Alopecia areata (AA) is an autoimmune condition where the immune system mistakenly attacks hair follicles, leading to hair loss. This can affect the scalp, eyebrows, eyelashes, or any other hair-bearing area of the body. Specialized drug and therapy development services are crucial to advancing AA research. Our company is fully equipped to meet your drug and therapy development needs for AA therapy.
Introduction to Alopecia Areata
Alopecia areata is a chronic autoimmune skin condition that causes non-scarring hair loss, affecting approximately 0.1% of the global population, with a lifetime incidence of about 2%. While it can occur at any age, it is most commonly diagnosed between ages 30 and 40. The condition impacts both males and females equally, although adult females have a slightly higher diagnosis rate.
Pathogenesis of Alopecia Areata
The pathogenesis of alopecia areata involves an abnormal immune response in which T cells aggregate around and attack hair follicles, leading to inflammation and disrupted follicle function. This autoimmune reaction is thought to result from a loss of immune privilege within the hair follicle, causing its destruction. Additionally, inflammatory pathways become activated, enhancing antigen presentation by follicular cells and triggering T cell-mediated damage to the follicles.
Fig. 1 In alopecia areata, CD8
+ T cells produce interferon-gamma (IFN-g), which signals viaJanus kinases 1 (JAK1) and JAK2 to enhance production of interleukin-15 (IL-15). (Strazzulla, L.C.,
et al., 2018)
Biomakers Development of Alopecia Areata
Scientists researching Alopecia Areata have identified several potential biomarkers.
- Cytokines and Chemokines: Monocyte Chemoattractant Protein (MCP), specifically MCP-1 (CCL2), is a cytokine found at elevated levels in individuals with Alopecia Areata.
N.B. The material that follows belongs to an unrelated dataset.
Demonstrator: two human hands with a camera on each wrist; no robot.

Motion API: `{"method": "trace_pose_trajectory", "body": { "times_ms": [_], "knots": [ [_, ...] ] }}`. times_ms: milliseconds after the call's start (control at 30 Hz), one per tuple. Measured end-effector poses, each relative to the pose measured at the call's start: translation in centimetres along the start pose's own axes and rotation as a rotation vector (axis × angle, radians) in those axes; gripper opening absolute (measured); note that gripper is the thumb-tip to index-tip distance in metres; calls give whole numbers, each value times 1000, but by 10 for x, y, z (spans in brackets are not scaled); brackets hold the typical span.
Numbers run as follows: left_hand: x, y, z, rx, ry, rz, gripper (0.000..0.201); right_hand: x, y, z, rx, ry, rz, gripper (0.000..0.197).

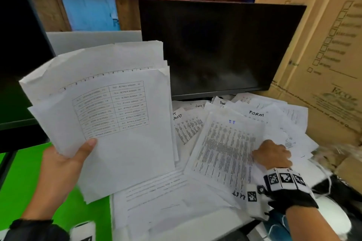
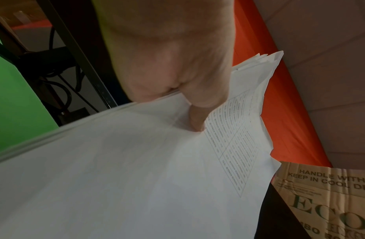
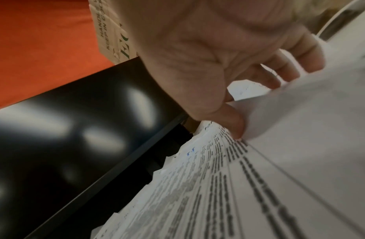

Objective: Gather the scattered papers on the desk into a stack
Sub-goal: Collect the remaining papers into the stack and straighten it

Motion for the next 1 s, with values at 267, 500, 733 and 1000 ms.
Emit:
{"method": "trace_pose_trajectory", "body": {
  "times_ms": [267,500,733,1000],
  "knots": [
    [-2,0,4,-6,-36,15,31,-20,12,-12,-59,348,66,26],
    [-9,0,8,22,8,18,32,-11,-7,-64,-252,448,-352,39],
    [-21,0,-9,-37,-61,57,46,28,-14,-61,307,1081,-528,20],
    [29,-4,-89,-276,-95,-85,46,66,-21,-105,196,1170,-577,20]
  ]
}}
Point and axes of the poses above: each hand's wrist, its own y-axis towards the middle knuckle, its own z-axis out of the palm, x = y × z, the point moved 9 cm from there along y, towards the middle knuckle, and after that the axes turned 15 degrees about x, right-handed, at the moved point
This increase is associated with inflammation and autoimmune responses related to the condition.
- Immune Cell Markers: In individuals with Alopecia Areata, abnormal expression levels of NKG2D receptors and their ligands around the hair follicles suggest that immune cells recognize these ligands and attack the hair follicles.
Therapy Development of Alopecia Areata
Small Molecule Drugs
Small molecule drugs such as JAK inhibitors (e.g., ruxolitinib and tofacitinib) have shown promise in clinical trials by blocking pathways that lead to the activation of immune cells and the attack on hair follicles, sometimes resulting in rapid hair regrowth.
Cell Therapies
Cell therapies include the use of regulatory T cells (Tregs) to restore immune balance and prevent attacks on hair follicles, as well as stem cell therapy, which aims to regenerate damaged hair follicles by introducing cells that can differentiate into hair-producing structures.
Gene Therapies
Gene therapies, though still in the experimental stage, include tools like CRISPR/Cas9 to potentially correct immune dysfunctions at the genetic level and techniques such as RNA interference (RNAi) to silence genes involved in AA, thereby reducing the expression of proteins that cause hair loss.
Monoclonal Antibodies
Monoclonal antibodies, such as Ustekinumab and Secukinumab, are engineered to target specific antigens. They focus on cytokines involved in inflammatory responses, like interleukin-12, interleukin-23, and IL-17A, aiming to reduce the inflammation that disrupts hair follicle function.
Our Services
Our company adopts a partnership-driven approach. We collaborate closely with clients to craft tailored, innovative Alopecia Areata therapy strategies and ensure robust support throughout the process.
Platforms of Alopecia Areata Therapy Development
We have established expertise in developing and utilizing relevant animal models that closely mimic the disease characteristics and response to therapy. These models enable us to evaluate the safety and efficacy of potential therapies.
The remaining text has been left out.